If it could really make the trip in 10 min, then it would open up commuting from... Cheyenne to Denver... and ease up the crazy housing prices... But that would have more of an impact in, you know, Silicon Valley. Why aren't they even considering building there? Because the land prices are already too crazy expensive to even consider the start-up costs. A tube going from the heart of SV to... Fresno or 100mi out to the middle of if-you-build-it nowhere, then the absolutely retarded prices of living in SV bottoms out. But buying up the land for the first 20 miles makes it nonviable.
I don't think government investment is bad inherently; I think government contracts with companies making known good technologies is a good thing.
Probably 90% of the rail road systems in Europe, the Telecommunication land lines, the power infrastructure etc. was build by government owned "institutions" before it got privatized and "out sourced" to private companies.
Heck, the french power grid is still run by the government and is only private "on paper".
Cost free eBook I read (by iBook/Kobo/Amazon/ObookO/Gutenberg etc.): "The Green Odyssey" by Philip Jose Farmer.
Given the speed of hyperloop transport, and it's reliance on precise positioning in an essentially vacuum tube (and, probably, tight spacing between vehicles) - it would be extremely easy to sabotage one and cause untold destruction and potential loss of life.

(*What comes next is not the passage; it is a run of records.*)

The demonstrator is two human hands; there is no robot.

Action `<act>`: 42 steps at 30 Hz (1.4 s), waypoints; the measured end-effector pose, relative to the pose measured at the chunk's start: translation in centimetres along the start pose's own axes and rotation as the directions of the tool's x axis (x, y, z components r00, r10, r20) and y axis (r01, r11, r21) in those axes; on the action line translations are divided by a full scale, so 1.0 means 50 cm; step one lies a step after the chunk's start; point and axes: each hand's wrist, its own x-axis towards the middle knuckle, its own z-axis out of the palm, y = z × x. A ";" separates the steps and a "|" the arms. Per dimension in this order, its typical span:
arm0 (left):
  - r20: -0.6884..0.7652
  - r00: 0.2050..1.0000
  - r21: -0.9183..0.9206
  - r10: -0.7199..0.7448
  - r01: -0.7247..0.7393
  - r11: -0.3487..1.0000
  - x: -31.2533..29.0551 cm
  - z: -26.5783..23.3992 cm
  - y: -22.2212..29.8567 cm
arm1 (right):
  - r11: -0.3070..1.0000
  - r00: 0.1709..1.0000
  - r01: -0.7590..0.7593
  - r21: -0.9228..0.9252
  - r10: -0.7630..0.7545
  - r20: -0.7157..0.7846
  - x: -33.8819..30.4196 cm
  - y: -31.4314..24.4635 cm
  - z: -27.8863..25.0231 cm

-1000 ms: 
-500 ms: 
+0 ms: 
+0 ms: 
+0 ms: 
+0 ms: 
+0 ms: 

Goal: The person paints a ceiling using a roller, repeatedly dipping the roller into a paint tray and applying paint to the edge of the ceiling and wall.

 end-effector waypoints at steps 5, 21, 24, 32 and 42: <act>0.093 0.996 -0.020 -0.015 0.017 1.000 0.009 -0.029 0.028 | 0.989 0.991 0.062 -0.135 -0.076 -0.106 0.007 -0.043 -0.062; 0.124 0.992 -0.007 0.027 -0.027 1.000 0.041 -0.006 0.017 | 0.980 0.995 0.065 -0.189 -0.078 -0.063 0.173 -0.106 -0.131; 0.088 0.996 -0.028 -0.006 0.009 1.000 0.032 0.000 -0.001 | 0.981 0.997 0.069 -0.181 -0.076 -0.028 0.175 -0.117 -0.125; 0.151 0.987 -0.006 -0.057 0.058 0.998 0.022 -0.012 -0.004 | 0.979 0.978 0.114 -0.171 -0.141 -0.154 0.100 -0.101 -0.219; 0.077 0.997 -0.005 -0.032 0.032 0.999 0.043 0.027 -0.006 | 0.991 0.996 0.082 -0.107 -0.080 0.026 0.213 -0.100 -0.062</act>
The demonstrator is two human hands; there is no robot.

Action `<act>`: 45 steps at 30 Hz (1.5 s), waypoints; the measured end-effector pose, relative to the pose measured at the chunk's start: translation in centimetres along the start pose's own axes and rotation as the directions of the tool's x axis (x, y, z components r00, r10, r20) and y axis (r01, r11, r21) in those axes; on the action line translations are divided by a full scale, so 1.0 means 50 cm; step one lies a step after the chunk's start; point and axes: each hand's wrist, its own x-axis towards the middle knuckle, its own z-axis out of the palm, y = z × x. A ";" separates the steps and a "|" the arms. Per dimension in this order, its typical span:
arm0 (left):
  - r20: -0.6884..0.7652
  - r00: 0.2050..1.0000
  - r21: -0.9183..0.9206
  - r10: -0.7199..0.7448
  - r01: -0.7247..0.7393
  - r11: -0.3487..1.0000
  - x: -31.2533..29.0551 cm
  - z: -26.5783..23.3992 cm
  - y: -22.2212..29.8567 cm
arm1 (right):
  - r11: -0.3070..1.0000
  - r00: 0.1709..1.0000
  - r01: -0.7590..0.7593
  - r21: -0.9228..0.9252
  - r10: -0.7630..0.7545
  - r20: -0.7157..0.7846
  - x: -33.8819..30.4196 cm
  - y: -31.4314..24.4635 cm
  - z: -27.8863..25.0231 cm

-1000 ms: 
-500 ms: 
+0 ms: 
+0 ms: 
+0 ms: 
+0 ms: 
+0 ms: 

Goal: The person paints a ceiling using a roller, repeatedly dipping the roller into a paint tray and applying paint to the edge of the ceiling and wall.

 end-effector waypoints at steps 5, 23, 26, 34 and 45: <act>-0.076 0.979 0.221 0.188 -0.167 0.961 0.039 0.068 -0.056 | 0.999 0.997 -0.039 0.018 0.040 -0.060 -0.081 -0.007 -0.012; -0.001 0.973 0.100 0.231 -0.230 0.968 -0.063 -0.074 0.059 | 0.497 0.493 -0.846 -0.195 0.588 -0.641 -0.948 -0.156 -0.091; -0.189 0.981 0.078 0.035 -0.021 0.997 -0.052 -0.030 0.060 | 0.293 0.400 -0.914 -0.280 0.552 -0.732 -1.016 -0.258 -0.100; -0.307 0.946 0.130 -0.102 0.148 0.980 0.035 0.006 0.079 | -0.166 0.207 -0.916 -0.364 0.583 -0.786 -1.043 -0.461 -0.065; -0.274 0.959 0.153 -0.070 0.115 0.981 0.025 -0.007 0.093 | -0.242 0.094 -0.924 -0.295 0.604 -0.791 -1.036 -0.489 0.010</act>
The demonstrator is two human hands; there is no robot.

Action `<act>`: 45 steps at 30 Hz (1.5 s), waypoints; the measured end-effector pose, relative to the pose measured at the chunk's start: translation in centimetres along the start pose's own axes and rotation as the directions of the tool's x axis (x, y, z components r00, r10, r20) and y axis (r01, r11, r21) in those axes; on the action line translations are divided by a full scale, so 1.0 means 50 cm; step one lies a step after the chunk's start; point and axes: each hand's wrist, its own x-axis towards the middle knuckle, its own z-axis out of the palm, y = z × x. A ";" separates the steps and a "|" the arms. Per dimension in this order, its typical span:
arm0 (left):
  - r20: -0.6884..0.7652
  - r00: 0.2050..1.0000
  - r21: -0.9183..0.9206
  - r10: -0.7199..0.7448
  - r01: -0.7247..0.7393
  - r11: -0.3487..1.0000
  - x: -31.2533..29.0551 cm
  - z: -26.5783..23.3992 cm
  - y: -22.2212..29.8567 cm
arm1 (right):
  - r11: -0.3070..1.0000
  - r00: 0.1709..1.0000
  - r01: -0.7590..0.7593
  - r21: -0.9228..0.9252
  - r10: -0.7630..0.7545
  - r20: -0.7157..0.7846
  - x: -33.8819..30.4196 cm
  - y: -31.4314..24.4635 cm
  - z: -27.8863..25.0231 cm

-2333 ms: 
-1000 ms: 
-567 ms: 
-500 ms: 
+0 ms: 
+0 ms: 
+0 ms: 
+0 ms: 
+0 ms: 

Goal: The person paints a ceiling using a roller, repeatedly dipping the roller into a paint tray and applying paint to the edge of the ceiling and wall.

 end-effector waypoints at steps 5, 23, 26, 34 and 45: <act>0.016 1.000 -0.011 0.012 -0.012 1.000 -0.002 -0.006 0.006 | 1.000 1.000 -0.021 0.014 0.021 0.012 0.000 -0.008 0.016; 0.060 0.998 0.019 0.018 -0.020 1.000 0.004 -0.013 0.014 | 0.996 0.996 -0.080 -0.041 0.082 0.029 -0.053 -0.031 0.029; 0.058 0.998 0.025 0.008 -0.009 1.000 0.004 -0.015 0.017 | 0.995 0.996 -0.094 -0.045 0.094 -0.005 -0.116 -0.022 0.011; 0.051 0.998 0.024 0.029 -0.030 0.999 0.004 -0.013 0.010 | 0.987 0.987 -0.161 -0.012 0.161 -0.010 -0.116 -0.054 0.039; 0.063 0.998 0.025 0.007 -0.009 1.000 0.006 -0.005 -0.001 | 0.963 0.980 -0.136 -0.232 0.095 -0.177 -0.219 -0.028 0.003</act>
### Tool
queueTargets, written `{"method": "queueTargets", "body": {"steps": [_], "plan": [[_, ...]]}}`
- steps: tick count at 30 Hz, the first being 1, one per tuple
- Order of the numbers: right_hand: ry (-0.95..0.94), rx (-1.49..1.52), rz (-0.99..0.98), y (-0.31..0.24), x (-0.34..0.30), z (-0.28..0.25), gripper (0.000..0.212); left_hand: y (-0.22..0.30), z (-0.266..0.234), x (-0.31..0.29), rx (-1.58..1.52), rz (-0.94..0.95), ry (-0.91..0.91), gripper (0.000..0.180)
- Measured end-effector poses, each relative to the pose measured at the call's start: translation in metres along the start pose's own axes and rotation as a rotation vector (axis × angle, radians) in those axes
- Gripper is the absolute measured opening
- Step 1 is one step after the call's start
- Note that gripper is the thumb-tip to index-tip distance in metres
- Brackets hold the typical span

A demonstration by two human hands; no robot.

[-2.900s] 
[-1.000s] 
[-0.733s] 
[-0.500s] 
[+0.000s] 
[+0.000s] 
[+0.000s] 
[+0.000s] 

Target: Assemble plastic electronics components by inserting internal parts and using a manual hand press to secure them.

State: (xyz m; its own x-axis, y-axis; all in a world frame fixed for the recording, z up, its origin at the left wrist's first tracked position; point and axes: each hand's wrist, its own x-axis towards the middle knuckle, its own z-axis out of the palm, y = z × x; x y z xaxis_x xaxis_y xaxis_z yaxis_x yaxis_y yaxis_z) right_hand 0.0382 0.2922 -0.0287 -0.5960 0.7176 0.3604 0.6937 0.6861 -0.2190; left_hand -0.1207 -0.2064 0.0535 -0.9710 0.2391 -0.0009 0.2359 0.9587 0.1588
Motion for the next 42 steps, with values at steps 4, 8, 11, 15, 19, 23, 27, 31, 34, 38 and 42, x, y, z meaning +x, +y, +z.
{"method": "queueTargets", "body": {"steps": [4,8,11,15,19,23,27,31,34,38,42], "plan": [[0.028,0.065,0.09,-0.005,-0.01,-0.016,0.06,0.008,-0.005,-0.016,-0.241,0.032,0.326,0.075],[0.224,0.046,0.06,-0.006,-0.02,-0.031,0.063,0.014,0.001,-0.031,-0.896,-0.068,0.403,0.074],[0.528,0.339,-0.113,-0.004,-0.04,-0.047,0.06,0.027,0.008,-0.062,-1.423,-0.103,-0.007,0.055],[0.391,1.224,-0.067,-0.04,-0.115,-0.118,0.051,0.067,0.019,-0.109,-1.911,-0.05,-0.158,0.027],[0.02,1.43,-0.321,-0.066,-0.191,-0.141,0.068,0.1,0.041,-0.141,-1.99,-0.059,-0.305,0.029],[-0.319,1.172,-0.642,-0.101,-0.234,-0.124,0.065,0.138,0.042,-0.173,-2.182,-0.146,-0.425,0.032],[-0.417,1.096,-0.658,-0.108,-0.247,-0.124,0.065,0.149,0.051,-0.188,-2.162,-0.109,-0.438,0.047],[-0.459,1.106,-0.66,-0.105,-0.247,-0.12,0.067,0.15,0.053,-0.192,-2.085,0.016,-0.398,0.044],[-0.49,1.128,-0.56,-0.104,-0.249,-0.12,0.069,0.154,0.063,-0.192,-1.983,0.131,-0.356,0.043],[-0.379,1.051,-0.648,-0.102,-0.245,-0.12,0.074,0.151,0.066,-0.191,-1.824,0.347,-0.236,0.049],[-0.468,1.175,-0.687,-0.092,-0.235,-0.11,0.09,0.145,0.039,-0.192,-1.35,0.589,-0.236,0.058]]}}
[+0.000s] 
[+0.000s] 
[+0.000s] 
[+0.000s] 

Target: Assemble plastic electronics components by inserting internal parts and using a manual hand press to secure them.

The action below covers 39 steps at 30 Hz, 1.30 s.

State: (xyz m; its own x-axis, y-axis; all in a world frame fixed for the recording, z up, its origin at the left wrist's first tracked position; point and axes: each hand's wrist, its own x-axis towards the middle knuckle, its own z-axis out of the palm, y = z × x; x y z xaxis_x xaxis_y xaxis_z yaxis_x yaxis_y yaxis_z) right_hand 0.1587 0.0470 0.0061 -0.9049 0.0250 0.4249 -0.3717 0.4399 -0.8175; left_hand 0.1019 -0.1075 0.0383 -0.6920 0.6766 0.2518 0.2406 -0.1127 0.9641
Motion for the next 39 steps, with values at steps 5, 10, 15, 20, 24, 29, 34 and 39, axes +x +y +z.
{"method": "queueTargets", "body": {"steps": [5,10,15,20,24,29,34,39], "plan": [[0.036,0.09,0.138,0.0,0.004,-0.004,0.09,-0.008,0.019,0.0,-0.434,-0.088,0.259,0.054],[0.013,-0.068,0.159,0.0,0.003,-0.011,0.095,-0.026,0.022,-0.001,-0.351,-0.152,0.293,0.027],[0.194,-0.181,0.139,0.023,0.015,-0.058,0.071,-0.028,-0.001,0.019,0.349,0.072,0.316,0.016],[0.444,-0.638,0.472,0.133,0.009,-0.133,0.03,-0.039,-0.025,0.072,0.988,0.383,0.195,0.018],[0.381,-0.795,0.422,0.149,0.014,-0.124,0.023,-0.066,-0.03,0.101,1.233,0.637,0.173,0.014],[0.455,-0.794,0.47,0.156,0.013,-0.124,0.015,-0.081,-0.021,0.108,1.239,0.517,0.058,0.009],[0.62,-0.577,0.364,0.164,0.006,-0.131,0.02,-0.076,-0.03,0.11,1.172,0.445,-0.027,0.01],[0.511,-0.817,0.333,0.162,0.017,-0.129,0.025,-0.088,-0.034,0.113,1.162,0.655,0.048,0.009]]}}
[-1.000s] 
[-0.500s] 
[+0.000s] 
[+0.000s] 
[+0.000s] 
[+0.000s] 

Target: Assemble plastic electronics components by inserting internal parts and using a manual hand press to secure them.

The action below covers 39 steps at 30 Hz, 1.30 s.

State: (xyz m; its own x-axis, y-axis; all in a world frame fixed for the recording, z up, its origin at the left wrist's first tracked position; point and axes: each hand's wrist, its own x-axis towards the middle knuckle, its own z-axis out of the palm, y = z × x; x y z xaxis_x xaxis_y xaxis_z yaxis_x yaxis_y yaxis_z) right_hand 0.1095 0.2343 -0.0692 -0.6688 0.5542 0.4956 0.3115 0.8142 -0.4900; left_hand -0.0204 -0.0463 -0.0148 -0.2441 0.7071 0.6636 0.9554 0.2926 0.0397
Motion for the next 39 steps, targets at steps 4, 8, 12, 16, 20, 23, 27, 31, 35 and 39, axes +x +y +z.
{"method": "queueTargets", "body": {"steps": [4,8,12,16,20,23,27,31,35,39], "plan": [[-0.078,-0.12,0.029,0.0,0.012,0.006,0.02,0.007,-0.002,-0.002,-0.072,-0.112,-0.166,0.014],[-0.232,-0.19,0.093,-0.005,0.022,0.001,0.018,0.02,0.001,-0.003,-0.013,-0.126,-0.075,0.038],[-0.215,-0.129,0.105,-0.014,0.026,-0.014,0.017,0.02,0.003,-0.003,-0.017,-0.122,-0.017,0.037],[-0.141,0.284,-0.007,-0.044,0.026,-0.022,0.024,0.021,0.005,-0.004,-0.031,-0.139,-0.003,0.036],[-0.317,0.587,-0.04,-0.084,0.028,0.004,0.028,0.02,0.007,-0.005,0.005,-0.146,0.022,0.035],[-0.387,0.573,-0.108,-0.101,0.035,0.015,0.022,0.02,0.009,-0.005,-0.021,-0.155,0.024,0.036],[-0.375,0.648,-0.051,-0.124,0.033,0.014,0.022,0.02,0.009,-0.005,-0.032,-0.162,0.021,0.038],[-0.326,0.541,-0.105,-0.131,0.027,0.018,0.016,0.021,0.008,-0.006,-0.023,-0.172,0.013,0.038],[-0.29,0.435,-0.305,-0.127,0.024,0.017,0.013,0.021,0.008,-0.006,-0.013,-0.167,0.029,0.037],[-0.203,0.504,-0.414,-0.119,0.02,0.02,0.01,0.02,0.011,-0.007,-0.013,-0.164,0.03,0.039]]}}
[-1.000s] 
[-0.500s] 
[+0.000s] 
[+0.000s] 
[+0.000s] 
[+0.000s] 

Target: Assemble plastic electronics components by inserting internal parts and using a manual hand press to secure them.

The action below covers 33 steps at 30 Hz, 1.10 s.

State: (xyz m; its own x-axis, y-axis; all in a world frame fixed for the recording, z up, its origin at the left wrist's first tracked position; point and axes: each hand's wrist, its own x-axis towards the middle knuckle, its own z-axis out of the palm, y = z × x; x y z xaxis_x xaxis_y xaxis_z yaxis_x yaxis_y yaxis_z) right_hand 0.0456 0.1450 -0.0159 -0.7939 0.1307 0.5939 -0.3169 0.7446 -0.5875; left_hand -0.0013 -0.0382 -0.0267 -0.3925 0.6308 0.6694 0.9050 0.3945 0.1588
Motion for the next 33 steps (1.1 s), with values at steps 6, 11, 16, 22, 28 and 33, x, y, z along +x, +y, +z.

So, it stands to reason, security to screen hyperloop passengers would have to be more stringent than that of airlines. Personally, not looking forward to those cavity searches.
And yes, "this is why we can't have nice things".
That's true. I agree completely. I've seen first hand the results of privatizing government-owned monopoly services like transportation, electricity, gas, etc, and it's not pretty. As citizens we end up paying for things twice. Of course once privatization happens, re-nationalizing isn't pretty either. Then you pay for it all a third time.
"build a fully fleshed out business case" for each Hyperloop hopeful site. I have not seen it done for California Bullet Train, Governor Jerry Brown's pet project, with expenditures around $1 billion so far.
Meh. Just another snake cult.
Brockway, Ogdenville and North Haverbrook.
We used to have a Bill of Rights. Now, with the rights gone, all we have left is the bill.
Where do I sign up?
Tijuana to San Diego. Not sure how many would be PAYING customers...
http://www.hydrocarbons-techno...
.. this scam is still going on ? Suckers...
Gives Glasgow - Liverpool as 339 miles, but driving it is 220 miles
.
I doubt that more than a few dozen people a day travel specifically between those two places. I really don't see that as economically viable, even if there were fast satellite rail services to Manchester at the Liverpool end and Edinburgh at the Glasgow one. Some of the other ones seem to suffer similar problems (are there really enough people wanting to go between Denver and Pueblo at speed to make that route worthwhile - unless it is to get to NORAD quickly)? I suppose you could have the routes take in some intermediate stops, but then I doubt they would be much quicker than what is already available.
If these are the 'strongest' routes, then Hyperloop is doomed.
Hyperloop is the new Segway.
Tat Tvam Asi
Looks like Elon Musk is now plagarizing old sci-fi movies ... only he is doing it above ground unless you count his attempt to tunnel under Los Angeles.
Look up the following "made for TV" movies that were produced and/or written by Gene Roddenberry: "Genesis II" and "Planet Earth"
They date back to ...
... wait for it ...
1972 or 1973 and 1974 respectively.
I doubt that Gene Roddenberry's estate is going to get any credit for Elon's "great new idea".
Elon Musk should be ashamed of himself for actively promoting an idea that he has blatantly plagarized.